13. went up into an upper room—perhaps the same "large upper room" where with their Lord they had celebrated the last Passover and the first Supper (Lu 22:12).

where abode—not lodged, but had for their place of rendezvous.

Peter, &c.—(See on Mt 10:2-4).

14. continued with one accord—knit by a bond stronger than death.

in prayer and supplication—for the promised baptism, the need of which in their orphan state would be increasingly felt.

and Mary the mother of Jesus—distinguished from the other "women," but "so as to exclude the idea of her having any pre-eminence over the disciples. We find her with the rest in prayer to her glorified Son" [Webster and Wilkinson]. This is the last mention of her in the New Testament.
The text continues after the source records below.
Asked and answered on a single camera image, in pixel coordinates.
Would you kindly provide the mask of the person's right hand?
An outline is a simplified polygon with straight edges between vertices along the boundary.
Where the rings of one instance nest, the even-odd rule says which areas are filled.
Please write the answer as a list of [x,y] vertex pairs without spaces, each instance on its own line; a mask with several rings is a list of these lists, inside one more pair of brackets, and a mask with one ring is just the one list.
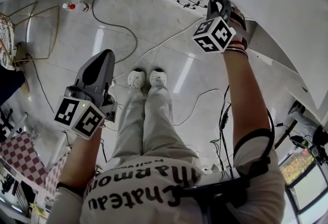
[[[247,34],[245,19],[243,14],[235,7],[231,9],[229,24],[233,24],[233,28],[236,31],[236,35],[232,38],[231,43],[245,50],[248,47],[248,36],[246,35],[246,38],[243,36],[243,34]],[[239,26],[238,30],[243,30],[242,34],[235,29],[236,26]]]

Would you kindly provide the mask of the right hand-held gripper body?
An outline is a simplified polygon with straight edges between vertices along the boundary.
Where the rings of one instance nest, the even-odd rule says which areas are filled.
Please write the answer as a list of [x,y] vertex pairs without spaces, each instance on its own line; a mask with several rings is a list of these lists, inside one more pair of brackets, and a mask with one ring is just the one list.
[[228,21],[232,6],[229,0],[209,0],[206,20],[199,24],[192,40],[206,53],[223,53],[236,34]]

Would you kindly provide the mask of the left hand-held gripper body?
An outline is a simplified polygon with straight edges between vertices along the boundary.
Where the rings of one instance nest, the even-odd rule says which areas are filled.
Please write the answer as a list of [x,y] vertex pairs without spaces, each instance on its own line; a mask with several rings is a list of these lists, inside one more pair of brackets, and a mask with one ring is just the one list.
[[66,87],[54,111],[54,122],[90,140],[107,120],[114,122],[117,102],[108,92],[112,85],[115,55],[110,49],[92,56],[79,70],[73,85]]

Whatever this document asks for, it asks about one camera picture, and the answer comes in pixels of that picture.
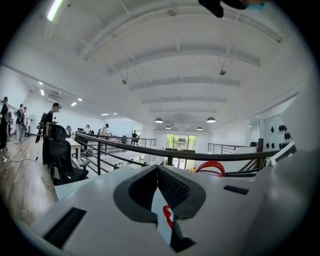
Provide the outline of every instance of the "curved ceiling beam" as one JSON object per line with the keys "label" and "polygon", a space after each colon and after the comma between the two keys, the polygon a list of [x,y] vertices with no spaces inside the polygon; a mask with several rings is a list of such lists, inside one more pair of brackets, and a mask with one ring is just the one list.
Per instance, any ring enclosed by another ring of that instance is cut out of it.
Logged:
{"label": "curved ceiling beam", "polygon": [[158,86],[169,86],[169,85],[183,85],[183,84],[209,84],[213,85],[215,83],[215,79],[218,79],[216,84],[217,85],[224,85],[224,86],[232,86],[235,88],[240,87],[240,81],[228,79],[228,78],[215,78],[215,77],[175,77],[175,78],[166,78],[166,79],[159,79],[153,80],[152,83],[149,81],[136,83],[130,86],[130,90],[139,90],[145,89],[150,87],[158,87]]}
{"label": "curved ceiling beam", "polygon": [[[89,61],[97,52],[106,47],[110,41],[114,40],[115,37],[121,37],[126,33],[136,29],[140,26],[145,26],[148,23],[160,21],[163,19],[172,19],[173,17],[192,17],[201,16],[205,18],[214,19],[214,22],[224,22],[225,20],[235,21],[237,18],[237,12],[235,10],[224,10],[223,18],[216,18],[211,12],[206,10],[199,4],[194,5],[181,5],[176,6],[174,11],[171,7],[158,8],[152,11],[147,11],[139,16],[128,18],[127,15],[118,18],[117,20],[110,22],[105,28],[96,33],[94,36],[86,42],[86,46],[80,51],[79,57],[85,61]],[[248,16],[240,15],[238,22],[241,26],[247,27],[256,31],[257,33],[266,36],[274,42],[280,43],[282,38],[280,33],[273,31],[264,24],[250,19]]]}
{"label": "curved ceiling beam", "polygon": [[150,113],[211,113],[211,114],[217,114],[218,111],[217,110],[212,110],[212,109],[208,109],[208,108],[203,108],[203,109],[187,109],[187,108],[183,108],[183,109],[164,109],[164,108],[158,108],[158,109],[150,109],[149,110]]}
{"label": "curved ceiling beam", "polygon": [[[236,49],[231,49],[229,51],[229,56],[234,56],[235,60],[242,61],[251,65],[254,65],[256,67],[260,67],[260,58],[252,55],[245,54],[238,50],[236,54],[234,54]],[[172,49],[162,49],[160,51],[150,52],[146,55],[142,56],[136,56],[135,61],[130,61],[130,67],[134,67],[140,64],[144,64],[147,62],[164,59],[164,58],[171,58],[171,57],[177,57],[177,56],[225,56],[227,53],[227,49],[225,48],[205,48],[205,47],[199,47],[199,48],[187,48],[182,49],[180,51],[177,51],[175,48]],[[117,63],[115,65],[112,65],[107,68],[109,76],[112,76],[116,74],[116,70],[118,72],[124,71],[128,68],[128,61],[124,60],[120,63]]]}
{"label": "curved ceiling beam", "polygon": [[227,103],[226,98],[222,97],[205,97],[205,96],[177,96],[177,97],[158,97],[158,98],[145,98],[142,104],[153,103],[168,103],[168,102],[212,102],[212,103]]}

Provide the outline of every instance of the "white shirt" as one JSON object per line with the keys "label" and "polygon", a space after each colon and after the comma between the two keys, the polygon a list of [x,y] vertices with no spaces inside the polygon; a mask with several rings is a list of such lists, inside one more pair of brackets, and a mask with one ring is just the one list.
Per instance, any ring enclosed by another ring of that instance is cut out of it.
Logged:
{"label": "white shirt", "polygon": [[107,136],[107,128],[105,126],[101,128],[100,135]]}
{"label": "white shirt", "polygon": [[24,114],[24,125],[26,126],[27,125],[27,118],[28,118],[28,112],[25,112],[23,111],[23,114]]}

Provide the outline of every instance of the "floor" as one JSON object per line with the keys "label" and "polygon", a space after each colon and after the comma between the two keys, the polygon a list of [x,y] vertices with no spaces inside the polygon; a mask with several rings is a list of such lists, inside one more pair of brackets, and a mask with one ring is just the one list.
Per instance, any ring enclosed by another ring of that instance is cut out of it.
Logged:
{"label": "floor", "polygon": [[[42,164],[42,141],[35,144],[36,136],[30,136],[14,144],[15,135],[10,139],[8,152],[0,152],[0,195],[11,216],[30,225],[58,198],[47,166]],[[2,156],[10,162],[3,163]]]}

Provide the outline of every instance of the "desk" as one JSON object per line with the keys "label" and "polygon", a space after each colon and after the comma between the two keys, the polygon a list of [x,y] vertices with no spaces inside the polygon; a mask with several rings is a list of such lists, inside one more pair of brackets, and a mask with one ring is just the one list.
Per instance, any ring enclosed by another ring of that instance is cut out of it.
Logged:
{"label": "desk", "polygon": [[78,162],[78,167],[79,167],[80,163],[81,163],[81,160],[80,160],[80,157],[81,157],[81,145],[78,142],[76,142],[75,140],[73,140],[72,138],[66,138],[65,140],[70,143],[70,146],[71,146],[72,149],[77,150],[77,154],[78,154],[77,162]]}

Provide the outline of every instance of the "red object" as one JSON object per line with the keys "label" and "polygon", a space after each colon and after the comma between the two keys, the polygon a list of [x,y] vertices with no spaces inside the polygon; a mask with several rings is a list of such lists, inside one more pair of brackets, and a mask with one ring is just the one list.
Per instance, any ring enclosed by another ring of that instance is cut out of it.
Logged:
{"label": "red object", "polygon": [[163,207],[163,214],[164,214],[164,217],[166,219],[166,222],[168,223],[168,225],[170,226],[170,228],[172,229],[174,227],[174,223],[172,222],[172,220],[170,219],[171,217],[171,212],[168,211],[168,209],[170,208],[169,205],[165,205]]}
{"label": "red object", "polygon": [[[214,170],[202,170],[202,169],[207,168],[207,167],[216,167],[216,168],[218,168],[220,170],[221,173],[219,173],[217,171],[214,171]],[[221,163],[219,163],[217,161],[214,161],[214,160],[201,164],[199,166],[199,168],[195,171],[195,173],[198,173],[198,172],[215,173],[215,174],[218,174],[218,177],[225,177],[226,176],[226,172],[225,172],[224,166]]]}

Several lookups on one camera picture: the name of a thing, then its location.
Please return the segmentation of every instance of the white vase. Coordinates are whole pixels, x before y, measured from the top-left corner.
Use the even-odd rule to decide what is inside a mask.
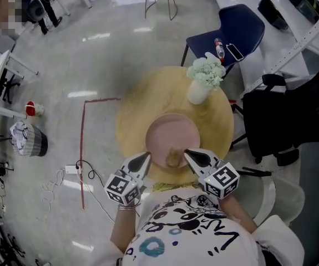
[[[192,104],[202,104],[209,96],[210,92],[210,88],[201,85],[196,80],[193,80],[188,90],[188,100]]]

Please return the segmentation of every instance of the round wooden table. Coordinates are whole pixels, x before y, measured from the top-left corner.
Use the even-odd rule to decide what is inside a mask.
[[[201,105],[191,104],[186,94],[191,79],[186,68],[159,68],[140,82],[121,101],[117,114],[116,135],[125,157],[146,151],[145,136],[149,125],[167,113],[183,114],[196,124],[201,137],[200,147],[224,158],[233,137],[233,113],[230,103],[219,89],[212,91]],[[183,184],[198,177],[188,166],[163,168],[152,162],[148,177],[156,182]]]

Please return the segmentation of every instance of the black pants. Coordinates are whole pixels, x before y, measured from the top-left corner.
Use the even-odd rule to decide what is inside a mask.
[[[41,0],[41,3],[49,16],[49,19],[53,23],[53,25],[57,25],[57,17],[54,14],[54,10],[52,9],[52,6],[50,5],[49,0]],[[44,19],[38,21],[39,26],[41,27],[42,30],[47,30],[46,24],[44,23]]]

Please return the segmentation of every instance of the red and white bucket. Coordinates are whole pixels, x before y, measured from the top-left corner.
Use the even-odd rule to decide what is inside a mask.
[[[25,105],[26,114],[28,116],[42,116],[44,113],[44,108],[42,104],[36,104],[33,101],[29,101]]]

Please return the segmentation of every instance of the blue chair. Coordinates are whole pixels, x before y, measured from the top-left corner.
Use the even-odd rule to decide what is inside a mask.
[[[181,60],[184,65],[188,49],[193,51],[197,58],[205,57],[206,52],[217,56],[214,40],[222,40],[225,49],[226,75],[238,61],[227,50],[226,45],[232,43],[246,58],[260,44],[265,30],[264,22],[246,5],[238,4],[223,8],[219,11],[221,28],[212,32],[195,35],[186,39],[186,47]]]

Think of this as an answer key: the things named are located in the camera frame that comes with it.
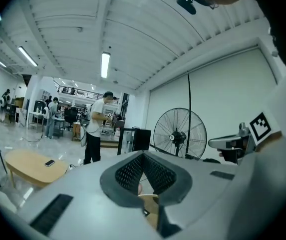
tiled floor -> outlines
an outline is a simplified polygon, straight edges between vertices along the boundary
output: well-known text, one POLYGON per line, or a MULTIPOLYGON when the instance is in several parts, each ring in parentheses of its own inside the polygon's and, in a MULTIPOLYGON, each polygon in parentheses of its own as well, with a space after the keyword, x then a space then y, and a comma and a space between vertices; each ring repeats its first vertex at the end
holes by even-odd
MULTIPOLYGON (((85 148, 81 147, 77 141, 71 141, 72 132, 64 131, 64 136, 61 138, 53 137, 53 139, 47 139, 41 137, 40 127, 38 133, 35 129, 30 128, 27 130, 25 127, 15 126, 14 123, 0 123, 0 150, 2 151, 2 157, 6 156, 6 153, 10 151, 7 149, 29 149, 34 150, 39 154, 48 156, 49 158, 59 159, 65 161, 67 164, 75 166, 82 166, 84 159, 85 148)), ((115 148, 101 148, 101 159, 109 159, 117 155, 117 149, 115 148)), ((143 194, 151 194, 153 189, 146 177, 142 178, 143 194)), ((13 188, 9 180, 8 175, 5 173, 0 160, 0 191, 5 193, 11 202, 17 207, 22 207, 25 201, 40 191, 40 188, 31 185, 29 182, 24 181, 20 177, 14 175, 16 188, 13 188)))

black perforated gripper pad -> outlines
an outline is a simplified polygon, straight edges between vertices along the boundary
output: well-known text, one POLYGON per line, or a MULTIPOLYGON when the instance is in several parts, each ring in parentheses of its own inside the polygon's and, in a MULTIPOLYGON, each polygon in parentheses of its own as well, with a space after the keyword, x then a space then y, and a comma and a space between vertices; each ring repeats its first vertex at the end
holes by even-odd
POLYGON ((148 151, 138 151, 105 170, 100 178, 101 188, 119 206, 143 207, 137 197, 143 173, 159 195, 160 206, 180 203, 192 186, 192 178, 183 168, 148 151))

railing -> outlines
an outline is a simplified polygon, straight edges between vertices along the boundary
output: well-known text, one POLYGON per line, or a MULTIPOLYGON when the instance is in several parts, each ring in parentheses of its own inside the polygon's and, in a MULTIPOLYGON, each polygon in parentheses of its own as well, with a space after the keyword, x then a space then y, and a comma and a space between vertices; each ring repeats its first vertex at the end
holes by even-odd
MULTIPOLYGON (((89 98, 89 99, 94 99, 94 100, 100 100, 103 98, 103 94, 98 94, 96 92, 91 92, 91 91, 88 91, 88 90, 81 90, 81 89, 76 89, 74 87, 66 87, 66 86, 61 86, 59 85, 55 80, 54 81, 54 84, 55 84, 55 87, 56 87, 56 90, 58 93, 63 93, 63 94, 69 94, 69 95, 74 95, 74 96, 77 96, 77 97, 82 97, 82 98, 89 98)), ((118 104, 118 101, 119 101, 119 98, 113 100, 112 104, 118 104)))

smartphone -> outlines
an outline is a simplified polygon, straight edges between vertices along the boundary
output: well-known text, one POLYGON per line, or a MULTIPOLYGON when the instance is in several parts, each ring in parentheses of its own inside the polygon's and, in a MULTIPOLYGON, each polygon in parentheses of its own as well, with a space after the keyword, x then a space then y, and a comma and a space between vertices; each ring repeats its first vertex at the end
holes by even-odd
POLYGON ((55 163, 55 161, 54 161, 54 160, 50 160, 50 161, 48 161, 48 162, 45 163, 45 166, 49 167, 49 166, 51 166, 53 163, 55 163))

white sleeve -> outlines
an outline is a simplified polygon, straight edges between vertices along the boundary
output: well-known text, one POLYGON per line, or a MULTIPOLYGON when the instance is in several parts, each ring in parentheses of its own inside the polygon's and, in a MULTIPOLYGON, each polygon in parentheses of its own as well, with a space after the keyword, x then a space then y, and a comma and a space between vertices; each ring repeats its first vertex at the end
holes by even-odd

The fable of the Assumption of the Virgin has no foundation even in tradition [Alford].

with his brethren—(See on Joh 7:3).

15-26. in those days—of expectant prayer, and probably towards the close of them, when the nature of their future work began more clearly to dawn upon them, and the Holy Ghost, already "breathed" on the Eleven (Joh 20:22), was stirring in Peter, who was to be the leading spirit of the infant community (Mt 16:19).

the number … about an hundred and twenty—Many, therefore, of the "five hundred brethren" who saw their risen Lord "at once" (1Co 15:6), must have remained in Galilee.

18. falling headlong, &c.—This information supplements, but by no means contradicts, what is said in Mt 27:5.

20. his bishopric—or "charge." The words are a combination of Ps 69:25 and Ps 109:8; in which the apostle discerns a greater than David, and a worse than Ahithophel and his fellow conspirators against David.

21. all the time the Lord Jesus went in and out among us—in the close intimacies of a three years' public life.

22. Beginning from the baptism of John—by whom our Lord was not only Himself baptized, but first officially announced and introduced to his own disciples.

unto that same day when he was taken up from us, must one be ordained to be a witness with us of his resurrection—How clearly is the primary office of the apostles here expressed: (1) to testify, from personal observation, to the one great fact of "the resurrection of the Lord Jesus"; (2) to show how this glorified His whole previous life, of which they were constant observers, and established His divine claims.

23. they appointed—"put up" in nomination; meaning not the Eleven but the whole company, of whom Peter was the spokesman.

two—The choice would lie between a very few.

24. prayed and said, Thou, Lord, &c.—"The word 'Lord,' placed absolutely, denotes in the New Testament almost universally THE SON; and the words, 'Show whom Thou hast chosen,' are decisive. The apostles are just Christ's messengers: It is He that sends them, and of Him they bear witness. Here, therefore, we have the first example of a prayer offered to the exalted Redeemer; furnishing indirectly the strongest proof of His divinity" [Olshausen].

which knowest the hearts of all men—See Joh 2:24, 25; 21:15-17; Re 2:23.

25. that he might go to his own place—A euphemistic or softened expression of the awful future of the traitor, implying not only destined habitation but congenial element.

26. was numbered—"voted in" by general suffrage.

with the eleven apostles—completing the broken Twelve.